Work required
Given the entries that follow, write out exactly the lines starting at the one containing "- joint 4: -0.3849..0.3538" and ending at the one containing "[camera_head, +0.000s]", both ends included, and only those.

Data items
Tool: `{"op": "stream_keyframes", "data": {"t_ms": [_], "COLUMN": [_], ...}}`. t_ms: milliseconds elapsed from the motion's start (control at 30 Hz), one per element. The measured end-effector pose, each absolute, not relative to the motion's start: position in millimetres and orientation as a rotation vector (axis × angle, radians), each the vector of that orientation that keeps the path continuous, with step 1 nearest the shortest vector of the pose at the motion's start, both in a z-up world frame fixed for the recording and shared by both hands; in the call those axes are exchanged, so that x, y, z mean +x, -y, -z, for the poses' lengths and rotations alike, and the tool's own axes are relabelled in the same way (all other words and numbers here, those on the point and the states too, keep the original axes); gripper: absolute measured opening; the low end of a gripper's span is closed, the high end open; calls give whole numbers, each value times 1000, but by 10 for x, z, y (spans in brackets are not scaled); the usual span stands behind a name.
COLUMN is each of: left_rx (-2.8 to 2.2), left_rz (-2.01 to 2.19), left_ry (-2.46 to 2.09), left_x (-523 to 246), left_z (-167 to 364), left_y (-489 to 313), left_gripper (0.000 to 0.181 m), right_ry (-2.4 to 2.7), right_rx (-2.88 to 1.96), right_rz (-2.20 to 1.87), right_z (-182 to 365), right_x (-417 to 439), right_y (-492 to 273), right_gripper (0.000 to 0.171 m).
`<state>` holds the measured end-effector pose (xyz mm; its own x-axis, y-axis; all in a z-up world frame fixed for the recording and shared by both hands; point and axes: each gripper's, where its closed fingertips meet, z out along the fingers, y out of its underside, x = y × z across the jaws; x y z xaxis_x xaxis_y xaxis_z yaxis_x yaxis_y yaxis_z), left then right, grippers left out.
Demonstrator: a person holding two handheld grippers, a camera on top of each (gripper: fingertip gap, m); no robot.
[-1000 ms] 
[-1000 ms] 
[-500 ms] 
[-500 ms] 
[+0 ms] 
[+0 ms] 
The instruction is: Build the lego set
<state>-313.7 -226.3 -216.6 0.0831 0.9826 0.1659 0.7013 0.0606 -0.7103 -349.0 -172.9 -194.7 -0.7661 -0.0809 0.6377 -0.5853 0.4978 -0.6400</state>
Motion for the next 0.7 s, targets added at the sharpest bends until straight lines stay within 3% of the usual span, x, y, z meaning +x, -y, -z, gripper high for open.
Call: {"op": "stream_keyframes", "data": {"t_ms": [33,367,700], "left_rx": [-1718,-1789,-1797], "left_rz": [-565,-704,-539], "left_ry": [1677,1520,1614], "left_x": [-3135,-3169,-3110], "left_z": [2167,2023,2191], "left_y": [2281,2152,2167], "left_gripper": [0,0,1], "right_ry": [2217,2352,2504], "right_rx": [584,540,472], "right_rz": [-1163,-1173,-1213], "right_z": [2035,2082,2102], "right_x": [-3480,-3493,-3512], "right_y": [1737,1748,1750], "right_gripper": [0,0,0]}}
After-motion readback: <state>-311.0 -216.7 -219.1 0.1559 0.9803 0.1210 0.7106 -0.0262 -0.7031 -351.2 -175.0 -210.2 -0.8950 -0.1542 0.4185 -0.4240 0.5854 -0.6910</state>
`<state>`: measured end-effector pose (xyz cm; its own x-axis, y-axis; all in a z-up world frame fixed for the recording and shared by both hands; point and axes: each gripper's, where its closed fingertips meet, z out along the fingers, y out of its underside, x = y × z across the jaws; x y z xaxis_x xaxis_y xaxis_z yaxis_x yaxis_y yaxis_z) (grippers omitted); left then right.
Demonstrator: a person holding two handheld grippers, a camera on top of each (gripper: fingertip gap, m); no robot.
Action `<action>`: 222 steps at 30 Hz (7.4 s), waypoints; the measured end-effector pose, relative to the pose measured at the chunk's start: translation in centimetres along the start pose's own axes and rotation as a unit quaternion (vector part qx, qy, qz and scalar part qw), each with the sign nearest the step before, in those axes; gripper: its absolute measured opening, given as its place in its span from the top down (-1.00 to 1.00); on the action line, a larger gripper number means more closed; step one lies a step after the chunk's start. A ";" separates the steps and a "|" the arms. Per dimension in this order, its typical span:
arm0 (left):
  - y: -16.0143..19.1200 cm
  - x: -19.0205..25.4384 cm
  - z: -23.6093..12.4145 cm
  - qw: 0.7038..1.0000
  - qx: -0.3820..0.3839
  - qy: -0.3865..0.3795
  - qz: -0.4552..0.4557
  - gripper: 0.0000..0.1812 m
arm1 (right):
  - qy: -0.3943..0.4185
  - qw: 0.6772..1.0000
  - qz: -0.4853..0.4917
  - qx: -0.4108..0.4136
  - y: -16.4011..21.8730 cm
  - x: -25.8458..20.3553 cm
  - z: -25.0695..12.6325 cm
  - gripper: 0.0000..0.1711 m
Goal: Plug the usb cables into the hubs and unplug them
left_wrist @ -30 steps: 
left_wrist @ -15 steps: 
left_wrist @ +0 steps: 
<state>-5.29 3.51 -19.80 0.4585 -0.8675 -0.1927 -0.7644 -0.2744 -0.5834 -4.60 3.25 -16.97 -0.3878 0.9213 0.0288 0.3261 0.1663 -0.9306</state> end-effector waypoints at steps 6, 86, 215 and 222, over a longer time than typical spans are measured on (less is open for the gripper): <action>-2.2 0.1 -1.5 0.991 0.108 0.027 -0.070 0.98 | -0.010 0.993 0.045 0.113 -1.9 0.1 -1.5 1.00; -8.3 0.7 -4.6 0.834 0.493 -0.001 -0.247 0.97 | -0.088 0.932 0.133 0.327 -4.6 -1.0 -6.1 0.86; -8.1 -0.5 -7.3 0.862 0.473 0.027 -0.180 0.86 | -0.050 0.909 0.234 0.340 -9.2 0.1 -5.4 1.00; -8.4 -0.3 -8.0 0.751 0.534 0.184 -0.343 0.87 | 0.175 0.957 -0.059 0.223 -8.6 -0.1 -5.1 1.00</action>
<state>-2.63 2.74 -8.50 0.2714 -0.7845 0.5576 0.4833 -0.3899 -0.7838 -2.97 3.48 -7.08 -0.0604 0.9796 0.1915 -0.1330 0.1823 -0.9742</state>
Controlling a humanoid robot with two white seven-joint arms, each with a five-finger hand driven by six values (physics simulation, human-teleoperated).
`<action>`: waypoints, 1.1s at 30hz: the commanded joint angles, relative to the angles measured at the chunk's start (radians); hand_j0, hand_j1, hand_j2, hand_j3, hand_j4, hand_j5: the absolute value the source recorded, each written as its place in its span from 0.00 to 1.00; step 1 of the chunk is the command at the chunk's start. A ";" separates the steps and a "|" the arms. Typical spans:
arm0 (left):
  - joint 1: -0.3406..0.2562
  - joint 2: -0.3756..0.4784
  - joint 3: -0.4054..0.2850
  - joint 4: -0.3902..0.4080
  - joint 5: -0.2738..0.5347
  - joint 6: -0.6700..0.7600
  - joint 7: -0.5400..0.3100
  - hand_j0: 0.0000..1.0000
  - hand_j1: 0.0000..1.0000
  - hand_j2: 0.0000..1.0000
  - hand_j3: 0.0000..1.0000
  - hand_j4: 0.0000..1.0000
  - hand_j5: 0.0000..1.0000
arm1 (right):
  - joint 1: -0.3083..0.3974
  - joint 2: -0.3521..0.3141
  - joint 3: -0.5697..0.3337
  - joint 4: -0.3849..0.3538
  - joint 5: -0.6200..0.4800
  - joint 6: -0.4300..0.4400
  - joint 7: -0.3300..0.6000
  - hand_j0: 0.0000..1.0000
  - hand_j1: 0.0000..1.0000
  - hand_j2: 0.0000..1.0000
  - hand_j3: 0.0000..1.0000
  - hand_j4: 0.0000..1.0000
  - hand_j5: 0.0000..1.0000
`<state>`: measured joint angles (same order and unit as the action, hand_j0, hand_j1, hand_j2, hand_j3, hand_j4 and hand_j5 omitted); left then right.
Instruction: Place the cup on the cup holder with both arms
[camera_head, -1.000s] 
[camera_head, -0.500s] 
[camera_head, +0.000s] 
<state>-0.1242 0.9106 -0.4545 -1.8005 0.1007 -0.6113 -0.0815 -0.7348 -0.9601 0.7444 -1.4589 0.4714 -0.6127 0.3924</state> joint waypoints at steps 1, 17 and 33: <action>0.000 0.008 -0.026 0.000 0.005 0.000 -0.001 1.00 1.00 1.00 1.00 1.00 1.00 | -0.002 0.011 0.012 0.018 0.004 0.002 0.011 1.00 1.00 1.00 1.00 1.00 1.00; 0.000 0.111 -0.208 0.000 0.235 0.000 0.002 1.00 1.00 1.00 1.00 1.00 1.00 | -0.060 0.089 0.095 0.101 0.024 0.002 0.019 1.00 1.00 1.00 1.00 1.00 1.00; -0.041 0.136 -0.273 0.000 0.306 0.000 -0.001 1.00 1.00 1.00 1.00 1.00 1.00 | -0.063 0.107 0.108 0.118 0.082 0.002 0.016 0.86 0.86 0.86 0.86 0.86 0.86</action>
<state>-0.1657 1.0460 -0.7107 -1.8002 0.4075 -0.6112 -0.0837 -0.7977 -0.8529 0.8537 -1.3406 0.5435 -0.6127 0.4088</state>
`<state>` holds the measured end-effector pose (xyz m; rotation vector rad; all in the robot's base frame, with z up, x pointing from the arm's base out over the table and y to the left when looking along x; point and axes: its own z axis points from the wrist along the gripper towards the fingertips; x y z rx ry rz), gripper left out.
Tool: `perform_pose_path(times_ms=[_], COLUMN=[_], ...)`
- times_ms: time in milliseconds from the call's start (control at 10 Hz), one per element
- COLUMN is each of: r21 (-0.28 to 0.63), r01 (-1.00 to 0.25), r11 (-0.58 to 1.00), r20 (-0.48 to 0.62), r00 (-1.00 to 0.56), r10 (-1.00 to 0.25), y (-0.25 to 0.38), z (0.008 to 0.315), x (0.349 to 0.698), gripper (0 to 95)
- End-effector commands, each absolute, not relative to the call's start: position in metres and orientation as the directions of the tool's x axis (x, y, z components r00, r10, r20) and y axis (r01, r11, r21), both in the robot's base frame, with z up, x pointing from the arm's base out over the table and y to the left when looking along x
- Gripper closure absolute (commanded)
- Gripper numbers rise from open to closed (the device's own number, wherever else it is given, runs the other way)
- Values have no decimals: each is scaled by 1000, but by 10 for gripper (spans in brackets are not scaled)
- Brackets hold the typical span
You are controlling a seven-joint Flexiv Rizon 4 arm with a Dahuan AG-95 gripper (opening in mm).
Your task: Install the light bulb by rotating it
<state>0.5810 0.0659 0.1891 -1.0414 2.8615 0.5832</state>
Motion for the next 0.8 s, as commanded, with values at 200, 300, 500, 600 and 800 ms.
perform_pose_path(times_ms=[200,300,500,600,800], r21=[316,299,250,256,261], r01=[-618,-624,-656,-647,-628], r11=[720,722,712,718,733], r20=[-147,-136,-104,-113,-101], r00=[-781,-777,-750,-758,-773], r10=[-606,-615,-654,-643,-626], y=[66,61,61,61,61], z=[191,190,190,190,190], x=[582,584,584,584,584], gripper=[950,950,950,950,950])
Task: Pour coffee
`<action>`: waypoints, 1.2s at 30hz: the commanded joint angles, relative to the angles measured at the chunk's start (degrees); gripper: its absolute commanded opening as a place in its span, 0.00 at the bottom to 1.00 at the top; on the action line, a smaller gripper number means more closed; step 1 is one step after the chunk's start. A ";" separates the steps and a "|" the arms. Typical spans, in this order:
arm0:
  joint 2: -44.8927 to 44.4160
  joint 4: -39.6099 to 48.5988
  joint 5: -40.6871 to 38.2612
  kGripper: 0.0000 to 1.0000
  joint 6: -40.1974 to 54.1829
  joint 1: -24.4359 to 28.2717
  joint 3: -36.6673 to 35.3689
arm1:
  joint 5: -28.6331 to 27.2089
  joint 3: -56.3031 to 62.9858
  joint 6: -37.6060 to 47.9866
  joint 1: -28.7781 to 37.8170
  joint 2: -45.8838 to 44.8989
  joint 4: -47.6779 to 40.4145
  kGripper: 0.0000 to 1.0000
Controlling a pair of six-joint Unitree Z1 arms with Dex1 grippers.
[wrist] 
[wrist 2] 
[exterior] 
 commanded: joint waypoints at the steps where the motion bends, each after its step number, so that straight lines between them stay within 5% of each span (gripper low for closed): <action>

Response below
  - joint 4: -0.3849..0.3538
  - joint 5: -0.6200..0.4800
  - joint 6: -0.4300..0.4400
  - joint 7: -0.3300..0.6000
  - hand_j0: 0.0000..1.0000
  - hand_j1: 0.0000..1.0000
  - hand_j2: 0.0000..1.0000
  - hand_j3: 0.0000..1.0000
  - hand_j4: 0.0000..1.0000
  - hand_j5: 0.0000..1.0000
`<state>`: measured joint angles (same order and unit as the action, hand_j0, hand_j1, hand_j2, hand_j3, hand_j4 and hand_j5 omitted); left then right.
Instruction: Place the cup on the cup holder with both arms
[camera_head, -1.000s] 
[camera_head, -0.500s] 
[camera_head, +0.000s] 

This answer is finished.